ECFS: Mycophenolate-Mofetil May Stabilize Patients with Progressive Multiple Sclerosis

November 28, 2002
By Adrian Burton
Special to DG News
Seville, Spain

Mycophenolate-mofetil (MMF) may be of use in stabilizing multiple sclerosis (MS) patients who have not responded to other immunosuppressant drugs.

"MMF is a new oral immunosuppressant that has been used in transplantation with few side effects," explained Christoph Heesen, Head of the MS Outpatient Clinic at Hamburg University Hospital, in Hamburg, Germany, who spoke here November 28 at the European Charcot Foundation Symposium. "There is some indication that it might be superior to azathioprine and other immunomodulators, so we tried it in four MS patients who had not responded well to standard treatments."

One man, now 42 years of age, with a history of brain stem symptoms, schizoaffective disorder, parapesis, gait disturbance, loss of bladder function and uveitis, had been previously treated with lithium, steroids and eventually mitoxantrone 12 mg/m2, six courses every three months.

After being stable for six months on the latter regimen, the patient's Expanded Disability Status Score (EDSS) worsened from 4.0 to 6.5. However, after changing to MMF 2 g/day, the EDSS score remained the same for the two-year follow-up.

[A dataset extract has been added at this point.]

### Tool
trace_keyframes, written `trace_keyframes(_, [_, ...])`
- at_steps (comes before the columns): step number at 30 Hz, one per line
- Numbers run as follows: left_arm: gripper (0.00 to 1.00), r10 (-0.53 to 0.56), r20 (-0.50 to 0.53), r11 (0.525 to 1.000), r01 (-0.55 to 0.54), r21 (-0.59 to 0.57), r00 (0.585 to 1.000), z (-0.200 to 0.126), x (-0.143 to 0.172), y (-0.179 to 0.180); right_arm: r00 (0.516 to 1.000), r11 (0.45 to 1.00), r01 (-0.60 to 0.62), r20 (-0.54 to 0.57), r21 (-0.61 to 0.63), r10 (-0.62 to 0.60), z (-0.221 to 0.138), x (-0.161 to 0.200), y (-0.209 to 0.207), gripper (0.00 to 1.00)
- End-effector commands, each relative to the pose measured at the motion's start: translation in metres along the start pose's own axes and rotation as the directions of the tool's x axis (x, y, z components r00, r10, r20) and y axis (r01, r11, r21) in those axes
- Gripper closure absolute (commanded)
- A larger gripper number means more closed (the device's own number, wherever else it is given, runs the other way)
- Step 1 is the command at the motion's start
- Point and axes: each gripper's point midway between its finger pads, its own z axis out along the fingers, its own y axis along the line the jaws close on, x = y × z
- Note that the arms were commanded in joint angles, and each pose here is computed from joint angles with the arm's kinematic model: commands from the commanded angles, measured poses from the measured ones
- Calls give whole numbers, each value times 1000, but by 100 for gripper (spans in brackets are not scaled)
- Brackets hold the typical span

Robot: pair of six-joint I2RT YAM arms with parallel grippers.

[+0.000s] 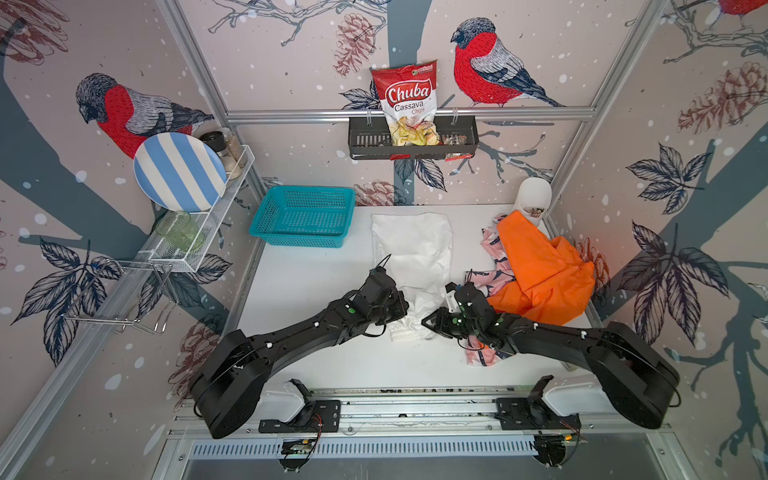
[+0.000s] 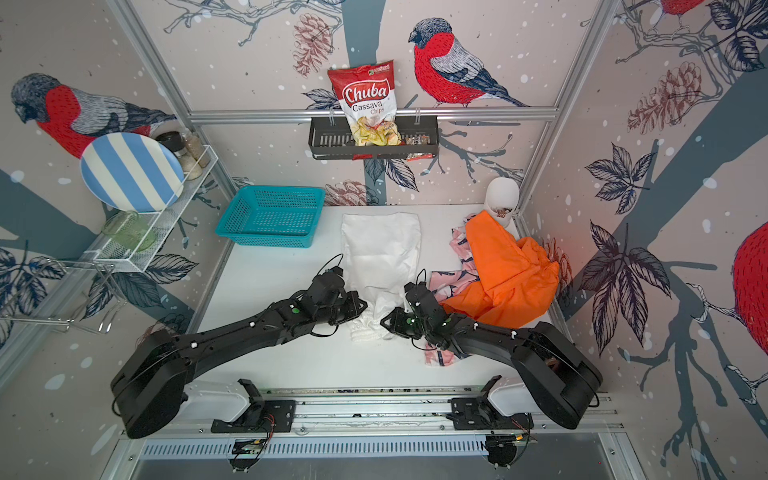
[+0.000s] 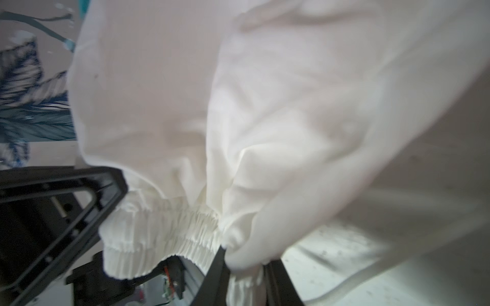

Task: Roll up the shorts
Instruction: Roll the shorts at the center of the board.

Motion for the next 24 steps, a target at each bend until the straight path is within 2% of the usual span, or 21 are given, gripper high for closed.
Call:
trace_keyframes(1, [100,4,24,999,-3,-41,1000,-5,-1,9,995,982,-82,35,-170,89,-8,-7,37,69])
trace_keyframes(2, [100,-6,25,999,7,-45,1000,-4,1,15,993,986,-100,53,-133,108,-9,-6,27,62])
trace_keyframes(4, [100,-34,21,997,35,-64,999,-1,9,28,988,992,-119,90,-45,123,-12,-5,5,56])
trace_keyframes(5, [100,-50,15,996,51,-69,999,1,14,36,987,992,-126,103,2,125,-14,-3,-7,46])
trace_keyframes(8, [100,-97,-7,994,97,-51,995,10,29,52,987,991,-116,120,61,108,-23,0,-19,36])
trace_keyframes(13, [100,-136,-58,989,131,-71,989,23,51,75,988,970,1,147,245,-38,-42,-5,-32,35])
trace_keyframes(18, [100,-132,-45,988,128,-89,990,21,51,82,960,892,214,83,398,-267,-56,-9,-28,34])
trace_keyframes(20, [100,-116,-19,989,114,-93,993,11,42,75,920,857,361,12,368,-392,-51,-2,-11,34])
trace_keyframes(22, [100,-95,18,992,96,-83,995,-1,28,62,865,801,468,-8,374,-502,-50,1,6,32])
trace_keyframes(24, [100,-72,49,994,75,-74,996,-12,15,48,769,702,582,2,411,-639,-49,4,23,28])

A second MS patient, a woman now 29 years old with a history of relapsing MS that included sensory disturbances, gait ataxia, weakness and urinary symptoms, had previously received interferon beta-1 and Avonex (interferon beta-1a), but went on to develop iritis, cataracts, glaucoma and arthralgia. Her disease has stabilized on MMF 2 g/day and remained stable at two years of follow-up, longer than any previous stable period.

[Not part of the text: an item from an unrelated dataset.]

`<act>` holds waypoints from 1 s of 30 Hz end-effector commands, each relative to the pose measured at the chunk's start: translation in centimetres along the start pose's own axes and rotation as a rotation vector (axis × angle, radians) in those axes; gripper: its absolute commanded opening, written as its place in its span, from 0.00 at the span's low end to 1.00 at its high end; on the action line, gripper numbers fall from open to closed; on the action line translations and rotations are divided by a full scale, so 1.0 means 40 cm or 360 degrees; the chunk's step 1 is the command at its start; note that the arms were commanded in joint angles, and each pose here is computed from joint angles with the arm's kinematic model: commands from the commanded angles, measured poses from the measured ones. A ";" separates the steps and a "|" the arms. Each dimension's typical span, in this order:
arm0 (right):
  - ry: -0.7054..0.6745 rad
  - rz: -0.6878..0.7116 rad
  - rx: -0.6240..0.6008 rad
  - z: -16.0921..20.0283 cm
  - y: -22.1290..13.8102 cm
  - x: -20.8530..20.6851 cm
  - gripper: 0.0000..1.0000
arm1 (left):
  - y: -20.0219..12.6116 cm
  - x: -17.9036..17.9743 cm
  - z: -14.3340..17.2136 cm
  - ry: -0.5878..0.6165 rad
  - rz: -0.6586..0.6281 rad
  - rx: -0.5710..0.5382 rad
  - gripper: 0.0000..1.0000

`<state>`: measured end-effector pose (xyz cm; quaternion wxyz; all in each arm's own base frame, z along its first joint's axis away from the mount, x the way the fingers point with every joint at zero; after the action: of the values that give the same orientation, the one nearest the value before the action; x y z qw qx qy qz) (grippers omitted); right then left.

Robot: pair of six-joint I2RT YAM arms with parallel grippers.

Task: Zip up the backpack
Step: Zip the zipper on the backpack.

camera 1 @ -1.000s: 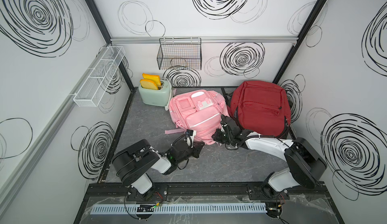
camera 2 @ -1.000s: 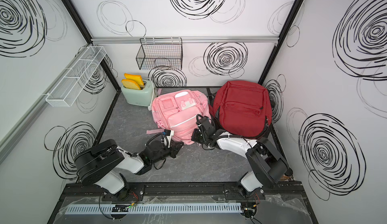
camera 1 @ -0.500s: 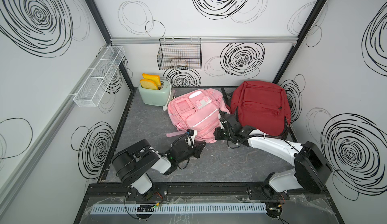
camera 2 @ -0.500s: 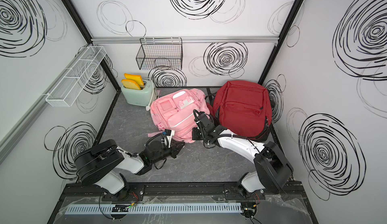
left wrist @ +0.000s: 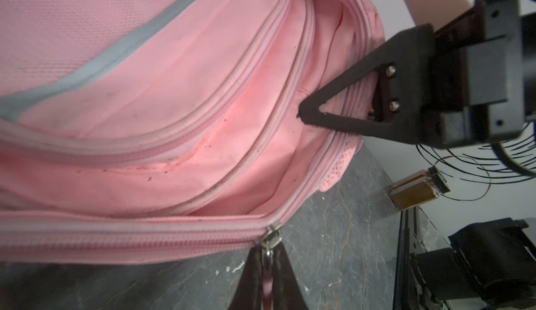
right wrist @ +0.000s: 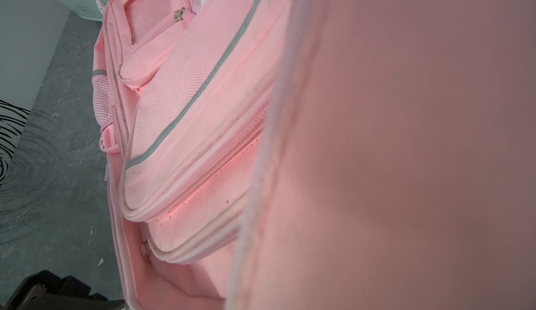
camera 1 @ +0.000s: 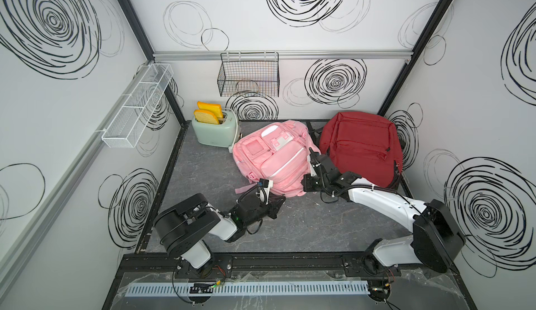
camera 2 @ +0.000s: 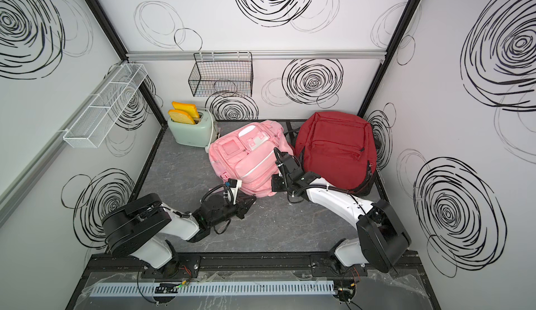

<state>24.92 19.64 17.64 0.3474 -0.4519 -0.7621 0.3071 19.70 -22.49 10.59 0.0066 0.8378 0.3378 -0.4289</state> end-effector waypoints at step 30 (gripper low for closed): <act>0.0784 -0.0206 -0.0211 0.059 -0.006 -0.065 0.79 | 0.026 0.016 0.012 -0.0021 0.0004 0.0053 0.00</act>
<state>23.98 16.71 15.47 0.4783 -0.4967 -0.7079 0.1529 19.48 -22.48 8.22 -0.0380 0.8238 0.3441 -0.4488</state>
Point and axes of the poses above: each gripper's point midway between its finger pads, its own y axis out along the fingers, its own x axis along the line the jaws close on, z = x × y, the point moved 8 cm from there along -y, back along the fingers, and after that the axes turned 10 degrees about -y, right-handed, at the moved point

Another woman, now 32 years old with repeating-relapsing MS and persistent uveitis, had not responded to standard immunosuppressant treatment, but the same MMF regimen stabilized her neurological disease, although she had two herpes zoster infections.

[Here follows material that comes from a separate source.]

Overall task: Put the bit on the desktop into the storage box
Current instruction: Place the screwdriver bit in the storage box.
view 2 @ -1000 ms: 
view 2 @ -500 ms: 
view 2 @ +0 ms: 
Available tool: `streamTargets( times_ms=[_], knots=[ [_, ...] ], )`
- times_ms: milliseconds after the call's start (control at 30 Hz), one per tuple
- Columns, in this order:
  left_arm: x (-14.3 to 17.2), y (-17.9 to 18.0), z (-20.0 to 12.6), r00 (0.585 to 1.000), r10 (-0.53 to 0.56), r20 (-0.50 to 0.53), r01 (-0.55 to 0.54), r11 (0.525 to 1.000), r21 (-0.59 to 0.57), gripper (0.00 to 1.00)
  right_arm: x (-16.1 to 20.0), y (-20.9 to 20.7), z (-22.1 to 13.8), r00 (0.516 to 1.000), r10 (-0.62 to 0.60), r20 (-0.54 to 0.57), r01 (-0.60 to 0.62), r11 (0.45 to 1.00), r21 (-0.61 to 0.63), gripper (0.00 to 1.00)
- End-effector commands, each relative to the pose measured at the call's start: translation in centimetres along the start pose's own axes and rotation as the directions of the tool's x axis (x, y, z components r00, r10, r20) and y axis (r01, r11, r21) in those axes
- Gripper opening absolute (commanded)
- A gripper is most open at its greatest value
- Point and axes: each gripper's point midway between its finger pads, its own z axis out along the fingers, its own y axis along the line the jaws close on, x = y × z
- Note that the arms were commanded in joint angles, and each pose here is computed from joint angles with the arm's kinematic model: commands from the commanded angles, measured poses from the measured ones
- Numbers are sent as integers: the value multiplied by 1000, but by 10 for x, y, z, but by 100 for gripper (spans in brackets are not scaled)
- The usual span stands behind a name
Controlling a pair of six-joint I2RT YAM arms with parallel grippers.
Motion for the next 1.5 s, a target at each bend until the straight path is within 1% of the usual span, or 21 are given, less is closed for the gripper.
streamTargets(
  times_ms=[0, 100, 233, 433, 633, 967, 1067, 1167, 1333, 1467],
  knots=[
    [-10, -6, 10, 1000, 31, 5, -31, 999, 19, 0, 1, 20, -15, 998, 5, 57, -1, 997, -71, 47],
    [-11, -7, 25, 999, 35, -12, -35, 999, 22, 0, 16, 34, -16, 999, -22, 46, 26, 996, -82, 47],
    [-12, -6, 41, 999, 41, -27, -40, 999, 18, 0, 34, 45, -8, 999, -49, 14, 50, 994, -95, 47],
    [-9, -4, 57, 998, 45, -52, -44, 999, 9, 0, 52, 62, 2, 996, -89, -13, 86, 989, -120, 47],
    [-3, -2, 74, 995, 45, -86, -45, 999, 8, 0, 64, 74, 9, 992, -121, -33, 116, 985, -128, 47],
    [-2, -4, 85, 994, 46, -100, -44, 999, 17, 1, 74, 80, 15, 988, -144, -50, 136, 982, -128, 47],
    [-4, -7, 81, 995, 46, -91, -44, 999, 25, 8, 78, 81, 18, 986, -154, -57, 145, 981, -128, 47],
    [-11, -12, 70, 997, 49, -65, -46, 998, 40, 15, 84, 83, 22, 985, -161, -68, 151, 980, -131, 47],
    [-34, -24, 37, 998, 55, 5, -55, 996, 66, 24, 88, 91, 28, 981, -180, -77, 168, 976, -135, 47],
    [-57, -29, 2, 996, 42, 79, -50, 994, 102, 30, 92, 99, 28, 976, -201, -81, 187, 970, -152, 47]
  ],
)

A third woman, now 24 years old, with a 14 year history of gait disturbance, visual symptoms, parapesis, optical neuritis and vasculitis, has remained neurologically and ophthalmologically stable for the last two years while receiving MMF treatment.

All these patients tolerated the drug well with very few side effects, said Dr. Heesen.

"This is a very small study and there have been no large studies of this 'off-label' drug in this context," he explained. "In fact, there has only been one previous study with just seven patients. However, MMF might be a useful drug to at least add to our list of immunomodulators for MS patients that do not respond to standard immunosuppressant treatment."